Ну что с ней, дурочкой, сделаешь? Нахваталась цитат и думает, что красивые фразы имеют какое-то отношение к жизни. И не понимает, не понимает, хоть по голове ее постучи, что пятнадцать минут славы – это как доза наркотика: сначала необыкновенное счастье, а потом – депрессия, ломка, скручивающая нервы в комок. Хочется еще и еще. Но наркотика больше нет, и ни за какие деньги его не купишь. Окажется искалеченной на всю жизнь: будет знать, что такое счастье, но также – что оно ей более недоступно.
Нет, ничего ей не объяснишь.
Как, впрочем – никогда, никому.
Некоторое время мы смотрим друг на друга в молчании.
– Крылья у тебя будут из картона, – наконец говорю я. – Такие в воздухе не удержат.
– Зато я получу свои пятнадцать минут. Так что? Мы договорились?…
В постели она очень старается мне понравиться, и, вопреки стараниям, ей это все-таки удается. Может быть, потому, что старания эти искренние. А искренность – редкий товар, хотя спроса на него сейчас практически нет.
И лишь одно меня мучает: яд в сладком вине.
Арина не догадывается об этом, но за свою искренность, за спасительную психотерапию любви, она получит от меня вовсе не славу, точнее не только славу, но в дополнение к ней – быструю и скорую смерть.
Синестезия – это все-таки не болезнь. Острая фаза приступа проходит у меня буквально через три-четыре минуты. Воздух вновь проясняется, озеро и листва на фотообоях обретают естественную окраску, рассеивается мрак за окнами, теперь там – сумерки, придавленные вогнутыми отсветами облаков.
Цвета, однако, еще смещены: белый – к пепельному, коричневый – к красноватому. Пальцы рук у меня имеют лимонный оттенок, а в кофейной чашечке на столе покоится темная болотная зелень.

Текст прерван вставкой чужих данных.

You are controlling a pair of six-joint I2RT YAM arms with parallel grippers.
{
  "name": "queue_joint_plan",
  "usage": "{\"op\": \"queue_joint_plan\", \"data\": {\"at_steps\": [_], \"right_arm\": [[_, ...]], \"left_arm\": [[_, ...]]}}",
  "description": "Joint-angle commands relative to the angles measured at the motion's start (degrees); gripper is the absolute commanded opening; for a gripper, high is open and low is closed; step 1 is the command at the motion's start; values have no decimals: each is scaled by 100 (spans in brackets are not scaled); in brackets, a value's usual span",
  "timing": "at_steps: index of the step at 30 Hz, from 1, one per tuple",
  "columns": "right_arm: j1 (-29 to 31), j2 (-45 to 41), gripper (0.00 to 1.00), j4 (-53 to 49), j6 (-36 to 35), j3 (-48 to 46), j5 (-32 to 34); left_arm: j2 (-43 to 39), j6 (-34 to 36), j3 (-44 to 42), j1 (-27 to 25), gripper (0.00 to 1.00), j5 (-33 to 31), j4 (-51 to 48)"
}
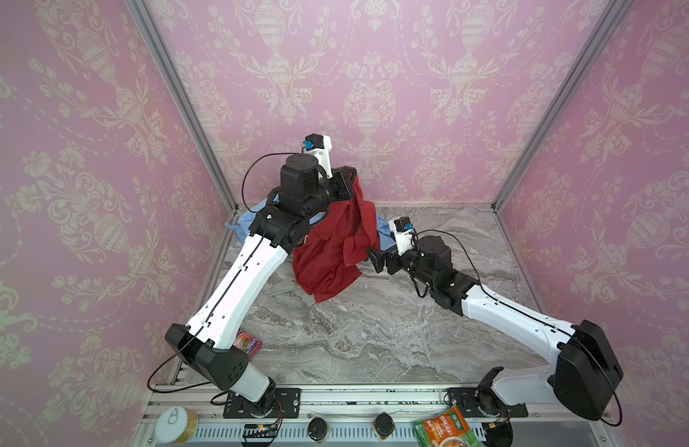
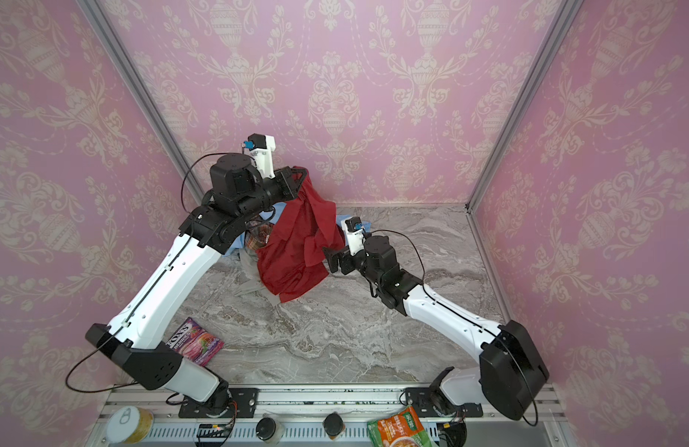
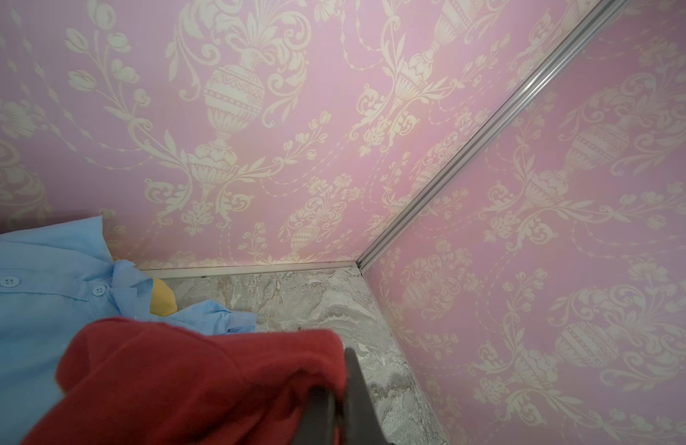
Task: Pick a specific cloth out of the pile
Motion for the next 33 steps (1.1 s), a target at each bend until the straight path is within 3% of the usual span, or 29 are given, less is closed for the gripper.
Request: {"op": "queue_joint_plan", "data": {"at_steps": [1, 11, 12, 13, 14, 15, 19, 27, 31, 33], "right_arm": [[-41, 474, 100, 1319, -197, -113, -177], [-35, 2453, 99, 2739, 149, 1241, -61], [-24, 2566, 91, 2908, 184, 1329, 72], [-32, 2616, 73, 3042, 252, 1355, 227], [-40, 2618, 43, 3096, 344, 1356, 377], [-66, 2550, 2, 2997, 430, 1595, 409], [-72, 2043, 0, 2433, 570, 1562, 708], [-183, 868, 0, 487, 736, 1715, 675], [-315, 587, 0, -573, 829, 2257, 593], [-393, 452, 0, -1091, 829, 2576, 680]], "left_arm": [[113, 216, 263, -255, 0, 49, -53], [125, 136, 359, -792, 0, 130, -200], [75, 120, 321, -795, 0, 144, -226], [17, 120, 262, -795, 0, 136, -242], [-70, 156, 204, -795, 0, 127, -281], [-166, 235, 160, -780, 0, 79, -354], [-576, 515, -138, -584, 0, -189, -705], [-1303, 143, -1620, 504, 0, 154, -279], [-1353, 384, -1915, 596, 8, 164, -277], [-1376, 448, -2126, 605, 17, 203, -173]]}}
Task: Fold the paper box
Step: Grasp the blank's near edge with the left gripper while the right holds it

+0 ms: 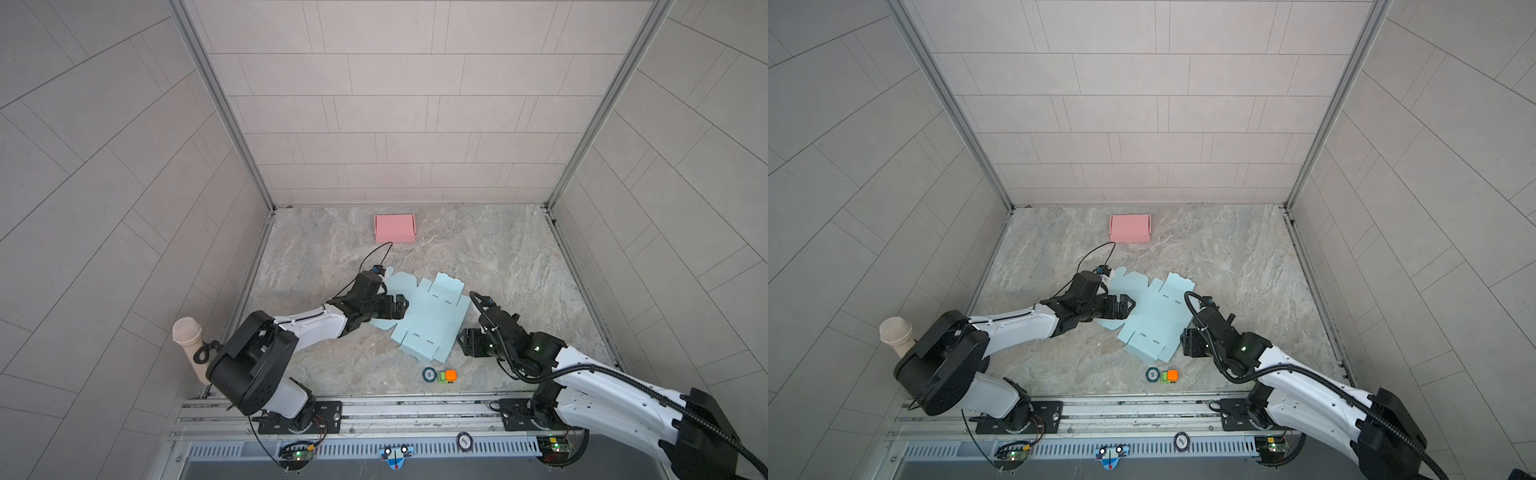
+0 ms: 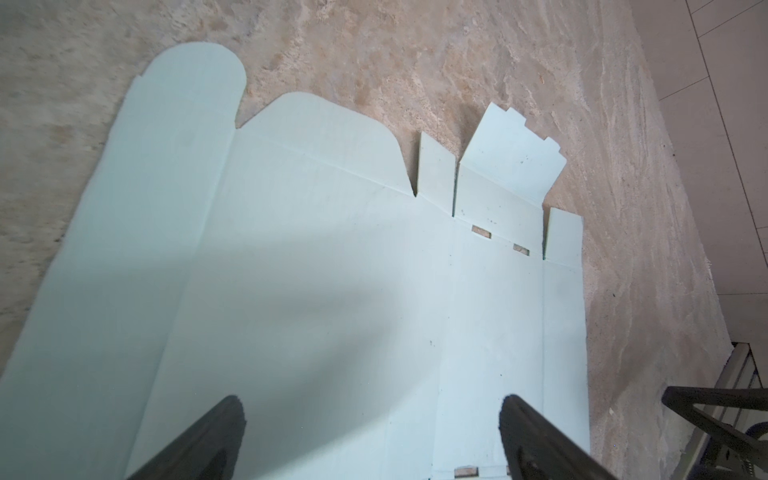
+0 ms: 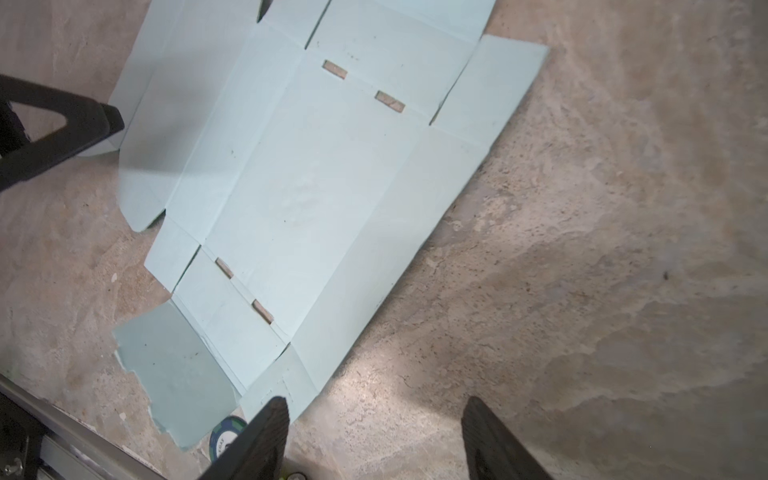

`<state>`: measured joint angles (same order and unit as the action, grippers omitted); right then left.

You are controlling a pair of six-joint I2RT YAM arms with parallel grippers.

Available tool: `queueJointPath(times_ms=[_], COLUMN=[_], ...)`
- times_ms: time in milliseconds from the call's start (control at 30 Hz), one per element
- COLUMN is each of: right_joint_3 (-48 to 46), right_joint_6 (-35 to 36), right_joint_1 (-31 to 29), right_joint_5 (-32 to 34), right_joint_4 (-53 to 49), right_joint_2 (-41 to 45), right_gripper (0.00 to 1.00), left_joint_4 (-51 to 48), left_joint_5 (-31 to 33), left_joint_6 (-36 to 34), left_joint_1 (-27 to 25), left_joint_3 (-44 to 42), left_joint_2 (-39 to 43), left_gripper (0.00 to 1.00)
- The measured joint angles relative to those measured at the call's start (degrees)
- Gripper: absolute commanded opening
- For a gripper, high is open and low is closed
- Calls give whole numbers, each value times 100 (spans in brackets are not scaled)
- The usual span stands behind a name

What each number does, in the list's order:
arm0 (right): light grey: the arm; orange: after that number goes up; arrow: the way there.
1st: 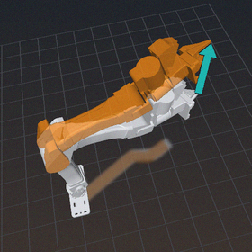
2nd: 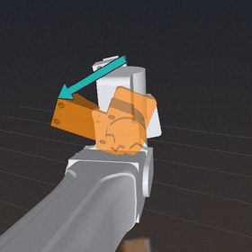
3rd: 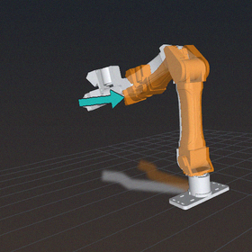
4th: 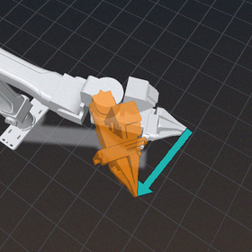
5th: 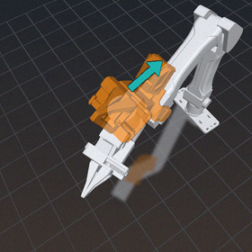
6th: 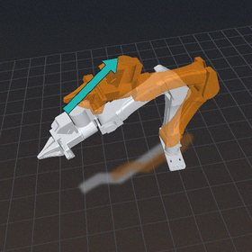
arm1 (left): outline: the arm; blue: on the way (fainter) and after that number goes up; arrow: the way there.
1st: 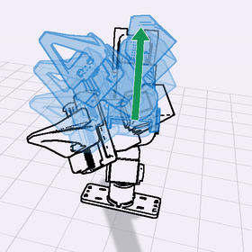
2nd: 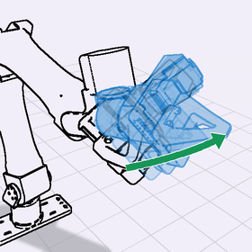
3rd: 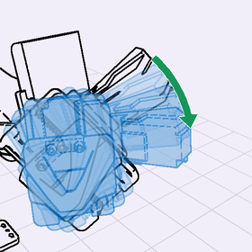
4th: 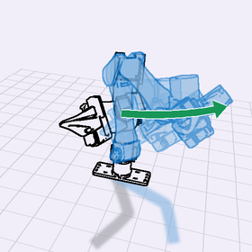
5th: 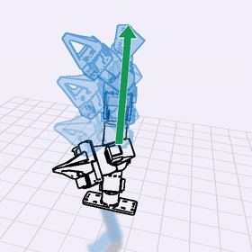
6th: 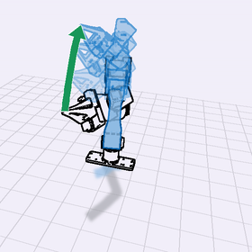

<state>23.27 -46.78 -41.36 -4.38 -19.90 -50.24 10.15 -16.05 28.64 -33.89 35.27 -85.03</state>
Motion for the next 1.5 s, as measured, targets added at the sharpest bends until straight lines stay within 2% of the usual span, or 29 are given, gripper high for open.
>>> queueJointPath(times_ms=[133, 267, 633, 900, 1000, 1267, 1500], right_joint_3=[-111, -175, -138, 52, 203, 855, 1602], right_joint_6=[-79, -168, -173, -179, -133, 466, 1132], right_joint_1=[374, 551, 704, 704, 717, 737, 737], right_joint_5=[-387, -732, -1082, -1215, -1174, -852, -719], right_joint_4=[516, 1008, 1775, 2153, 2205, 1735, 1152], right_joint_2=[-254, -645, -1609, -2074, -2232, -2559, -3309], right_gripper=[63, 51, 44, 18, 11, 11, 13], left_joint_4=[96, 133, 415, 560, 551, 446, 376], left_joint_5=[22, 63, 85, 87, 92, 76, 39], left_joint_6=[22, 39, 138, 177, 205, 356, 505], left_joint_1=[0, 0, -2, 0, 0, -2, 0], left_joint_3=[-155, -299, -496, -654, -745, -1115, -1161], left_joint_2=[0, 0, 61, 153, 282, 935, 1502], left_gripper=[100, 100, 100, 100, 100, 100, 100])
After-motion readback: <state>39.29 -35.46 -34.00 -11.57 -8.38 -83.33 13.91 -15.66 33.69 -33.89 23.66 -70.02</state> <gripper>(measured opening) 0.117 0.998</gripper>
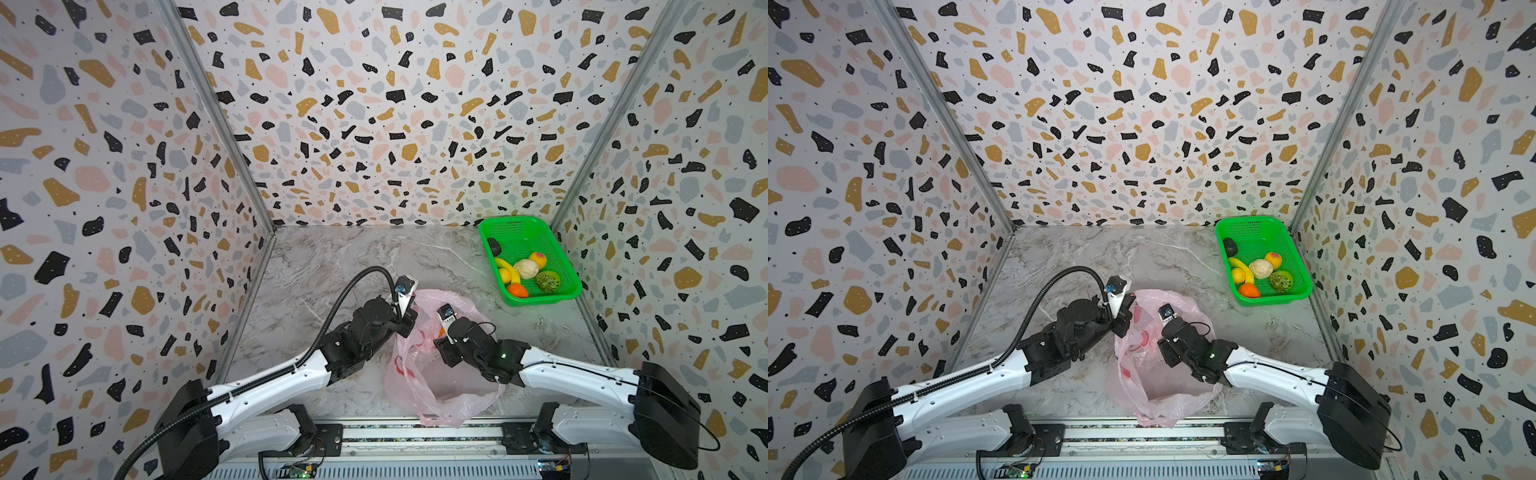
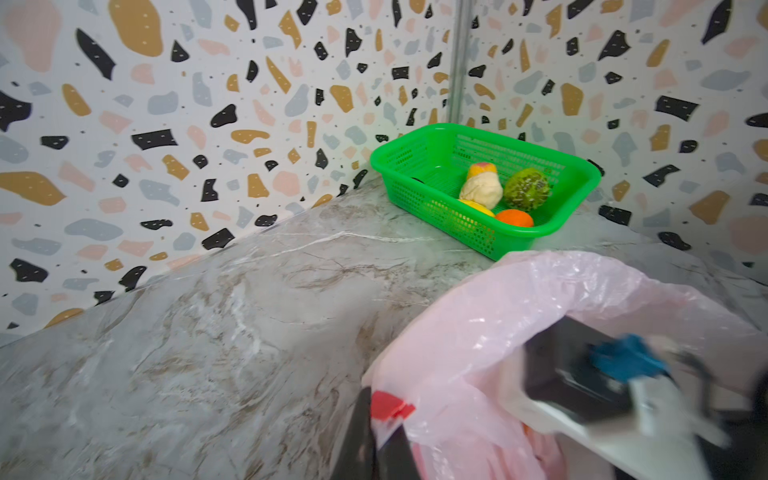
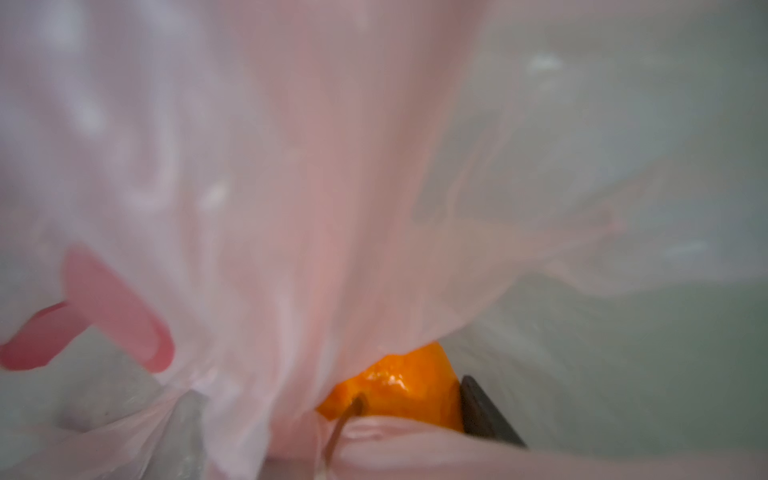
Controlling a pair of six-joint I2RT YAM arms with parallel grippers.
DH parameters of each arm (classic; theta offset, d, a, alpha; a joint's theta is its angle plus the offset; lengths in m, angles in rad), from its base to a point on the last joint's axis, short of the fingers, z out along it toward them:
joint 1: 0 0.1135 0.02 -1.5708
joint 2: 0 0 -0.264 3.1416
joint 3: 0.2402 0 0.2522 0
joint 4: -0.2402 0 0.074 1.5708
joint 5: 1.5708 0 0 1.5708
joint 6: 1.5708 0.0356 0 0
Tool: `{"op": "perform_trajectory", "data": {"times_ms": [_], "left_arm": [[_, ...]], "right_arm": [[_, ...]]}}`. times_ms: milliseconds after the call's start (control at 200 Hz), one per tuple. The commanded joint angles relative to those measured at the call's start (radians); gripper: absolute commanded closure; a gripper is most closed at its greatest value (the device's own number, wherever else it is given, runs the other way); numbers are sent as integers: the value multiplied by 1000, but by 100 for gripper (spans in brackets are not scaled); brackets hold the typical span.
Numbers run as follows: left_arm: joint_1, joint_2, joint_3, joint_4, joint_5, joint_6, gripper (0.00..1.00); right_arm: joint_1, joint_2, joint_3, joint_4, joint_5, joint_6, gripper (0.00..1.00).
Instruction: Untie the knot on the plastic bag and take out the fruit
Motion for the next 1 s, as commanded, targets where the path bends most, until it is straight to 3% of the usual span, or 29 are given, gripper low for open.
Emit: {"op": "perform_trajectory", "data": {"times_ms": [0,165,410,541,766,996], "left_arm": [[-13,-19,-60,26,-13,3,100],[-31,-27,-106,31,-34,-13,100],[-57,-19,-97,66,-34,-9,100],[-95,-26,-97,74,-59,5,100],[-159,-49,-60,14,-110,66,100],[-198,-7,-69,18,-99,68,100]], "right_arm": [[-32,16,37,-46,-35,15,45],[-34,10,38,-67,-48,18,41],[-52,28,46,-124,-102,64,19],[-54,43,52,-130,-127,69,12],[-58,-8,37,-203,-218,114,6],[-93,-69,5,-163,-193,128,1]]}}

Как ни странно, мне кажется, что мир и должен быть раскрашен в такие цвета. Они для меня естественны, как дыхание, как биение сердца. Вместо испуга я ощущаю в себе густой внутренний жар и потому делаю то, что, казалось бы, уже ушло в далекое прошлое. Я включаю «Сезанн», надеваю перчатки, обруч, вывешиваю на стену, там, где обои, пустеющий матовой белизной экран, немного прикрываю глаза, и, замирая, будто на краю пропасти, кладу на него первый, полупрозрачный мазок. Я не обдумываю предварительно ни композицию, ни сюжет. Я вообще не имею ни малейшего представления о том, что в итоге у меня должно получиться, но к первому мазку тут же прибавляется второй, затем – третий, они сцепляются между собой и, словно из тумана, проступают из белесых пикселей полотна некие загадочные очертания. Я даже не пытаюсь понять, что это такое. Я не пишу ни умом, ни сердцем, но – тем странным, потусторонним жаром, который пробудила во мне «Джоконда» Арины. Хотя тогда я этого еще не понимаю. Я как бы отсутствую: я не понимаю вообще ничего. Да и не надо мне ничего понимать – за меня это делают краски, обретшие цветовую самостоятельность. Они сами слагаются в некую живописную целостность, а я, не замечая ни времени, ни пространства, плыву по ним, как по волнам, влекомый песней сирен куда-то за горизонт. Заканчиваю я, когда внезапно соображаю, что мучительно пытаюсь совместить на одном полотне две разные картинки. Тогда я стягиваю перчатки, снимаю обруч, перевожу пейнтер в спящий режим и с некоторым трудом перебираюсь в кресло, свисая с него конечностями, как задохнувшийся осьминог. Я до предела опустошен. Ничего себе, оказывается, проработал, не прерываясь, более четырех часов.
Творческое наваждение – иначе не назовешь.